Degree Name

Doctor of Philosophy


Department of Biological Sciences


Several models have been proposed to describe the main processes involved in the evolution or maintenance of hybrid zones. These differ in the type (genetic or environmental) and amount of selection acting on hybrids. Hybridizing species are often associated with specific habitats and empirical studies have revealed that the processes involved in maintaining hybrid zones are often complex and involve genotypic and environmental interactions. Short-lived species are often used to study hybrid fitness, because fitness can be assessed over the whole life-cycle within typical study periods. Hence, long-lived plants have been under-represented in hybrid zone studies.

The life histories of two Banksia species, Banksia robur and B. oblongifolia, provide an excellent opportunity to study the effects of hybridization in longlived, re-sprouting plants. The hybrid zones contain the products of past hybridization as modified by subsequent natural selection. However, the extent of hybridization and selection after a single recruitment event is unknown. I took advantage a fire in the Sydney region in January 2002, which burned a number of swamps and woodlands releasing seed from the Banksia canopy.

I developed genetic markers to determine the genetic structure of mature plants and seedlings within the hybrid zones and to detect hybrids. I developed eight primer pairs for Banksia microsatellite markers and genotyped individuals from B. oblongifolia, B. robur and B. paludosa populations, as the latter species potentially hybridized with the other two species. All eight loci were polymorphic, with the exception of two loci in B. robur. Numbers of alleles ranged from 1 to 13 and observed average heterozygosity ranged from 0.000 to 0.833. No linkage disequilibrium (P < 0.01) was observed between any pair of loci. At least four loci completely distinguished B. robur from B. oblongifolia and three separated B. paludosa from B. oblongifolia. Seven of these primers amplified DNA from at least two of three other local Banksia species.

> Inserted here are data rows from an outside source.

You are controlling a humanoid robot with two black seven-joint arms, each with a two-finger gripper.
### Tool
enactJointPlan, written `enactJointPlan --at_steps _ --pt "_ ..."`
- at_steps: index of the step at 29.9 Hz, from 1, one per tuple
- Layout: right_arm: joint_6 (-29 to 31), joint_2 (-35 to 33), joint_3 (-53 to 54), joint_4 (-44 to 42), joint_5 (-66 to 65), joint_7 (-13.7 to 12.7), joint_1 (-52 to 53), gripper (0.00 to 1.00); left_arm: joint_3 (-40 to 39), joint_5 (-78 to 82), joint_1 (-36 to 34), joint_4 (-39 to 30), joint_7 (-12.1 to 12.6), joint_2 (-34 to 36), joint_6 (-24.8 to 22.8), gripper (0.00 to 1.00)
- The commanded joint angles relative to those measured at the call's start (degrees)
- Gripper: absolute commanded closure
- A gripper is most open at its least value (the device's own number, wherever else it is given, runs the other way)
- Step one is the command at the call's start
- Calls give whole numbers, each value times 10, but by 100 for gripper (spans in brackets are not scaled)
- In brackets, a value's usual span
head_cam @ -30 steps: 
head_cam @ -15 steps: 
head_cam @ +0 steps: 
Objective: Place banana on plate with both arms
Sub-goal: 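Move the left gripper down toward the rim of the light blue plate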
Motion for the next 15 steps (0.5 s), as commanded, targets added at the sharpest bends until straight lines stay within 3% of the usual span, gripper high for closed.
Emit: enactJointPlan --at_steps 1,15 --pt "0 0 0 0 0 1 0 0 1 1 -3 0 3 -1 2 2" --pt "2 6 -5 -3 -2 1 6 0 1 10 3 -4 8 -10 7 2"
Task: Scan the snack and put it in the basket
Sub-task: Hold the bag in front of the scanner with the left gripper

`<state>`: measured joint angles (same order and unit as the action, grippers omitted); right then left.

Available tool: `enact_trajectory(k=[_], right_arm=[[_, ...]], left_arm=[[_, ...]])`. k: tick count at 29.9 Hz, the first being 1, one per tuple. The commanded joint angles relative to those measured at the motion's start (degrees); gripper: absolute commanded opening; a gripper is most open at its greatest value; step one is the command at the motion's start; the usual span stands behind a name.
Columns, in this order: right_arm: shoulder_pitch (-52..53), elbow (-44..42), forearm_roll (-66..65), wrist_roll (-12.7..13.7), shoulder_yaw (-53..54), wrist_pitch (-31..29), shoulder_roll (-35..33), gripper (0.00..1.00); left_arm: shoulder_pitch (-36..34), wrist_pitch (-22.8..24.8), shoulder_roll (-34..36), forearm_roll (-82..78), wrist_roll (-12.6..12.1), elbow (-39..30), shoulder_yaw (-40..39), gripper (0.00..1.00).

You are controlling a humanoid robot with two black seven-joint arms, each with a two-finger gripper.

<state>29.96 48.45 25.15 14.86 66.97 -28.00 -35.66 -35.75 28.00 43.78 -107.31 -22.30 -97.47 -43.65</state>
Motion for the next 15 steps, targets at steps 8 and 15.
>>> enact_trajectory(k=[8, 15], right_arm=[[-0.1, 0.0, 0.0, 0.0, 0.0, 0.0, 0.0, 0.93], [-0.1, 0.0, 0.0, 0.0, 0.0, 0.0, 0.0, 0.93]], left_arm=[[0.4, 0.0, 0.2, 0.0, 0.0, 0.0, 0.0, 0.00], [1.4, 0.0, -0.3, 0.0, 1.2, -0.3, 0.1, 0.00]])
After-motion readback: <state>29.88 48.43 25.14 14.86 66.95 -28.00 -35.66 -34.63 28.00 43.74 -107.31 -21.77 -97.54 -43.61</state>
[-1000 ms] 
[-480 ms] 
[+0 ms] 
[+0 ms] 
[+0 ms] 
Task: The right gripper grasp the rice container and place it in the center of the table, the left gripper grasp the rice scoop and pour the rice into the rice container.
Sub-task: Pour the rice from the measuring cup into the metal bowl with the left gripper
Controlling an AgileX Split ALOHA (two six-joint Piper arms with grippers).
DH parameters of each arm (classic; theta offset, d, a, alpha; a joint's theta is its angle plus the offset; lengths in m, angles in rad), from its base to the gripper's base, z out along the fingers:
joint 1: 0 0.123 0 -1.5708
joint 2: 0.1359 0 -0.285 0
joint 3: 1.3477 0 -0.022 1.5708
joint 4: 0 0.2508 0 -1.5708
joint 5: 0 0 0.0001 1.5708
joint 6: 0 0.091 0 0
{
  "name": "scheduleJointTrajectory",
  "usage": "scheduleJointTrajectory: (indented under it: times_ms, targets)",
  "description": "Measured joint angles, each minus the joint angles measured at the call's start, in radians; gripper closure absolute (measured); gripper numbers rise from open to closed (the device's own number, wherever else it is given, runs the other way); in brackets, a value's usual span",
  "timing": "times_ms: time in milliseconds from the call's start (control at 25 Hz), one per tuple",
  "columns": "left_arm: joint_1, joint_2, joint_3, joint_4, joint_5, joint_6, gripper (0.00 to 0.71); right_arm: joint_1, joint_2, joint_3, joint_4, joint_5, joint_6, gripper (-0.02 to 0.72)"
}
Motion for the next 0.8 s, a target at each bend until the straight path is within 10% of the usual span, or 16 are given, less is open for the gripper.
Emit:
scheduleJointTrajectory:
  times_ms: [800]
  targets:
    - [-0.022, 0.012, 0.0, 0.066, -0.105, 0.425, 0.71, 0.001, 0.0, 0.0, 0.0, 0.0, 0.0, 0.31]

To determine whether genetic data could both separate the taxa and predict morphology, I assessed B. robur and B. oblongifolia plants and seedlings using seven microsatellite markers and seven morphological characters. Pure stands of B. oblongifolia and B. robur mature plants formed genetically and morphologically identifiable groups. However, hybrid plants were not always intermediate. Morphology separated the two taxa grown in pots and hybrids had the same morphology as parentals. In contrast, seedling morphology in the field was highly variable. Greater phenotypic variation among field seedlings, due to drought conditions, particularly affected B. oblongifolia seedlings as they were growing in the dryer soils than B. robur seedlings. Therefore, B. oblongifolia seedlings had relatively fewer leaves making the two species morphologically more similar in the field than the two species in pots.

A range of hybrid genotypes was detected among seedlings. Continuing hybridization and introgression was revealed by the composition of the genotypes among seedlings and their maternal plants. The proportion of hybrids appeared to be consistent between generations (6.6% vs 6.2%).

Performance of the two species and their hybrids was assessed in the different environments of the hybrid zones, using indicators of fitness. Germination, survival, growth and herbivore damage were all monitored and assessed. Three methods were used to assess relative seedling performance. A transplant experiment was set up within the hybrid zones; transects of emerging field seedlings were monitored across the hybrid zones; and seedlings from the hybrid zones were raised in pots. Mature plants were also measured to determine whether hybrid plants produced as much seed and recovered as well as the parental species after fire.

Hybrid seedlings and plants were found in all three habitat types within the hybrid zones and, on average, germinated, survived and grew as well as parental species. Most hybrids were either similar to, or intermediate between, the two parental species in performance. Individual hybrids varied greatly however, and there was some evidence for hybrid superiority and also inferiority in a few seedlings. Whether these prove to be novel hybrid phenotypes depends on how they continue to develop.

There was no evidence for endogenous (intrinsic or genetic) selection against hybrid seedlings in hybrid zones or in pots. However, there was some direct and indirect evidence for selection against immigrant alleles in B. oblongifolia habitat (exogenous or environmental selection). There was less evidence for selection against B. oblongifolia and hybrid seed or seedlings in B. robur habitat. No selection was observed in intermediate habitat and each of the genotypic groups (B. robur, B. oblongifolia and hybrids) germinated, survived and grew equally well.

The Banksia hybrid zones appear to be maintained by gene flow assisted by common pollinators, adaptation of the two species to different environments and selection against immigrants within at least one parental habitat. Hybridization was restricted by the very narrow bands of intermediate habitat where the two species co-exist, partial temporal isolation through separation in peak flowering periods and infrequent recruitment events.